Wednesday, 9 December 2015

Don’t Be Afraid to Throw Away Data

One of the problems I’ve seen come up in various projects is what to do with all the data that we’re being given that we don’t need to use at that moment in time? For example I worked on a new system which was estimated as needing to hold around 100 TB when in production as it had a data retention period of just over a year. We only needed a subset of it initially.

More recently the same problem came up on a 3rd party data feed where the vast majority of the data could be discarded because only a couple of attributes where actually being used. In both cases I struggled to convince the business to reconsider mindlessly hoarding data in production that they didn’t need, either now or in the foreseeable future.

Storage Costs

Fundamentally storing the data as part of the production data set was going to cost a non-trivial amount of money. Whilst 100 TB does not sound like a huge amount these days, once you consider that it’ll be held on top class storage (e.g. solid state), the cost begins to become noticeable. In contrast there are plenty of really cheap storage options for the parts of the data that likely has an SLA ranging from months, to “never”.


We should also not forget that the more data we store in our production data stores the harder it will be to recover when (not if) something goes wrong. Why waste time restoring non-essential data when the aim is to get the business back on its feet ASAP? If you treat every piece of data the same you have no ability to prioritise.

What If?

In both instances the argument from the business was one about “what about when we need to use the data in the future?”. They were worried that if they throw it away and later discover that it’s useful then they’d have to wait ages again until they had accumulated enough.

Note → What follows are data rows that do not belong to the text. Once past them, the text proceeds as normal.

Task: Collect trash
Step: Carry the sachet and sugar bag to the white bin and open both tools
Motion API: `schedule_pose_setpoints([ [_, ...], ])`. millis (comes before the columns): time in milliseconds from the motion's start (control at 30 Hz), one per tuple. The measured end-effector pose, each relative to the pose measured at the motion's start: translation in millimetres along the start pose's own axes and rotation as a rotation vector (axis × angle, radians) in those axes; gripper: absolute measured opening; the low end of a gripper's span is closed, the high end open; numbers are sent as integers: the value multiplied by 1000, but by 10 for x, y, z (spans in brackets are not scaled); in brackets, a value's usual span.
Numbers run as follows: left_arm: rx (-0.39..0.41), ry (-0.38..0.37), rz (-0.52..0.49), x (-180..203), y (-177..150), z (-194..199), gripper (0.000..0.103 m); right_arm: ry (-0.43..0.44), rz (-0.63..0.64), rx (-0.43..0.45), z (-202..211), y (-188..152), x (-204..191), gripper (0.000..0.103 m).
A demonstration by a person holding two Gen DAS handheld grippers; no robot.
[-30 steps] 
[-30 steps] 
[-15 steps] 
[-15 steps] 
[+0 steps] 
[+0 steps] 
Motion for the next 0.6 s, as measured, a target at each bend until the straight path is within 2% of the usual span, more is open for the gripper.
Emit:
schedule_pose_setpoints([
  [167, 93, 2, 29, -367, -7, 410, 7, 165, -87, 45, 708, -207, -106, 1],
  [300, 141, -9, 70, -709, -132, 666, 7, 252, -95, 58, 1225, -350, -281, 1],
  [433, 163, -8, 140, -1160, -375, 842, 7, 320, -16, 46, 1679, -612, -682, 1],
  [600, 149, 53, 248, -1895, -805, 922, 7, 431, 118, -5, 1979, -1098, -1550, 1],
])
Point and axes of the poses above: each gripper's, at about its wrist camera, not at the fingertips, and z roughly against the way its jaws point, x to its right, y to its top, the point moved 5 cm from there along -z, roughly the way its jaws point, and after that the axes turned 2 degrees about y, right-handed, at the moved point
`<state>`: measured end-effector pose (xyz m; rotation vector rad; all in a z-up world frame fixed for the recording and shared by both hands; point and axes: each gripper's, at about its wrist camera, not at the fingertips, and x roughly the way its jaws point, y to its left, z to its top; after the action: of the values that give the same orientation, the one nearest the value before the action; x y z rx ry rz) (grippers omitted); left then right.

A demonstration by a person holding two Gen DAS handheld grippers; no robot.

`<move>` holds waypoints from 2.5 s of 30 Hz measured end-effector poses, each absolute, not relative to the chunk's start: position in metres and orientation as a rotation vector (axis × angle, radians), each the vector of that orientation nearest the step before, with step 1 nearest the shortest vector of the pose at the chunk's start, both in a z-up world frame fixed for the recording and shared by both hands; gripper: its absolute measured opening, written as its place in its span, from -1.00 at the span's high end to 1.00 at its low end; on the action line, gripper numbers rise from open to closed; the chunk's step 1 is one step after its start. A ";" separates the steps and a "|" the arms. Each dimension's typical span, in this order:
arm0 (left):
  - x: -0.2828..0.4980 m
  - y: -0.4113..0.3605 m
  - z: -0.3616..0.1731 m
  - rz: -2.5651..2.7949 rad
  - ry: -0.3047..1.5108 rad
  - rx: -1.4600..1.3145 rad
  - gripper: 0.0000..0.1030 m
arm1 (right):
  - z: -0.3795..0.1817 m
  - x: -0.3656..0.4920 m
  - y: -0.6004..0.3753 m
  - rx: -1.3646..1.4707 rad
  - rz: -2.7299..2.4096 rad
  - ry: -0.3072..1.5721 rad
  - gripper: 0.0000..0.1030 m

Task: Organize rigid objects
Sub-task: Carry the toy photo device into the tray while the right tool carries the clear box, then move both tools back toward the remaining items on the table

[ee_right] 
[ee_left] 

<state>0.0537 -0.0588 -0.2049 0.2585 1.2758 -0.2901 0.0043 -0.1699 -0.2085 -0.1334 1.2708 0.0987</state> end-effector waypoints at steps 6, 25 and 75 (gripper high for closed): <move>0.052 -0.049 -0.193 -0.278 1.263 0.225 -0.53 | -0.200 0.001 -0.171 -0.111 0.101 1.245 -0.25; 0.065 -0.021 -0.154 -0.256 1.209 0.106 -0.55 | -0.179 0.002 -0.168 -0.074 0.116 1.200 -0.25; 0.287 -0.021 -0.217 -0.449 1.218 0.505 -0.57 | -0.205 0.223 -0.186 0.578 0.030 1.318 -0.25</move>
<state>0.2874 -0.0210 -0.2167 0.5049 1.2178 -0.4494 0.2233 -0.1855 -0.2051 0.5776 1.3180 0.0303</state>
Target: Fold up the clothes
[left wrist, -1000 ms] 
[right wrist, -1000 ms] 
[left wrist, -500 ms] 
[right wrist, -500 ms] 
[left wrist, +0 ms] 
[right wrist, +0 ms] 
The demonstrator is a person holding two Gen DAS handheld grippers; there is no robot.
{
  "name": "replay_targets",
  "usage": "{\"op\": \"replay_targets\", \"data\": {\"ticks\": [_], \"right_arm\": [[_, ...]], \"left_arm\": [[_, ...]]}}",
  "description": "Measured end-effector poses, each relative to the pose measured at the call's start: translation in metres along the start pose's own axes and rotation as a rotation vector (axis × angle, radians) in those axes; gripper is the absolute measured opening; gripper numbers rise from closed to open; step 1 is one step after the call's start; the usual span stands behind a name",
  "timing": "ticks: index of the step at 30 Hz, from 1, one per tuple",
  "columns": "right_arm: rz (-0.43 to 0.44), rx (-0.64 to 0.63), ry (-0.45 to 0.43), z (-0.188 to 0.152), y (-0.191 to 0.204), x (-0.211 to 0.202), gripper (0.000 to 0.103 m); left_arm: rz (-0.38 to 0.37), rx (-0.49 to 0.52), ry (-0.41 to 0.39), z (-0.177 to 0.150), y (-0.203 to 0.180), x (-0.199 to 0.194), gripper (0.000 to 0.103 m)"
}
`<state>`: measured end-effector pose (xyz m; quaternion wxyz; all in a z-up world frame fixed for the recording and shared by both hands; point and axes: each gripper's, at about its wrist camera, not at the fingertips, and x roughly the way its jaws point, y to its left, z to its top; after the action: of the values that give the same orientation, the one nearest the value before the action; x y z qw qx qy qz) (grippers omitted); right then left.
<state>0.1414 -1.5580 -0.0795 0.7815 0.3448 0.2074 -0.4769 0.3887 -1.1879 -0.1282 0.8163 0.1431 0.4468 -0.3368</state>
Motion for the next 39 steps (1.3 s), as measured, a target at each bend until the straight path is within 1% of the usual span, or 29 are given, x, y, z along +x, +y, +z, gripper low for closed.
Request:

In both cases what they failed to distinguish is the difference use cases for the data. To them it was an all-or-nothing deal and I strongly suspect that was down to the mentality of using a single database product so they could keep all the eggs in one basket.

Production Queries versus Analysis

Production infrastructure will usually be sized and tuned to cope with the fixed subset of requests used by it. The more varied the demands the harder it is to provide a service that meets all its needs and therefore its SLAs. If those demands involve the ability to run ad-hoc queries then all bets are off. I’ve seen people crash production databases by running poorly written ad-hoc queries (usually by accident).

In contrast, in my experience, data analysis requirements often come with much lower expectations. It’s entirely possible that just a sample of the data might be required rather than every byte ever produced. The data store may be tuned and arranged completely differently if it’s likely to be handling unknown queries. Given the less critical nature of the data it probably comes with far lower support guarantees, and therefore running costs.

Partition Appropriately

The idea of using separate databases for separate purposes is nothing new – the traditional “transactional versus reporting” split has been around for decades. It’s just another specialisation of the more general principle regarding the Separation of Concerns.

With ever cheaper hardware and cloud computing at one’s fingertips it might seem that modern databases can handle any disparate load you care to throw at them because most data sets could probably fit into RAM these days if you decided to spend the money.

Sadly the cost of enterprise-grade hardware still makes me wince, especially when the internal price factors in all the costs of the data centre, infrastructure staff, etc. Only a couple of years ago I was quoted £36 per GB for storage on an enterprise project expected to store many tens of terabytes [1].

Many businesses are still holding on tightly to their own data centres, for various reasons, and so the answer is not always as clear cut as it first appears.

Deferring Decisions

In both cases what I was essentially trying to do was help the business defer some decisions that I suspected were not important in the shorter term. Rather than blindly assume that all data is valuable and get stuck spinning our wheels on speculative requirements, we should consider whether dropping the data is the easiest approach, for now. If that’s absolutely not possible, then consider other ways to put the unused data to one side until we know more about how it will be used.

In the former case cited at the beginning we were continually getting bogged down in discussions about how to store the data that we didn’t understand up-front in a way that would make it available at a (much) later date. Aside from being just a schema design issue it also meant we had to factor it into the discussions around performance. In the end we reached an agreement where we could dump all the incoming raw data (after processing) onto a compressed volume so that it wouldn’t be lost, but the cost of understanding and re-importing what we didn’t understand today would be borne at the time when it was actually required.

As for the latter case we proposed keeping the production cache tiny by only storing what mattered, and that the full payload would be pushed out to a queue where it could be imported into an independent, non-production database organised for analysis.


[1] The costing model was entirely based around the notion of SAN storage for everything. The modern document-oriented databases like MongoDB are architected for commodity hardware which really messes with those kinds of costing models.

1 comment:

  1. When I used to work in the backup & archiving world I always proposed that the killer product isn't one that performs backup or archiving but instead tells you (well figures out) what data you could delete!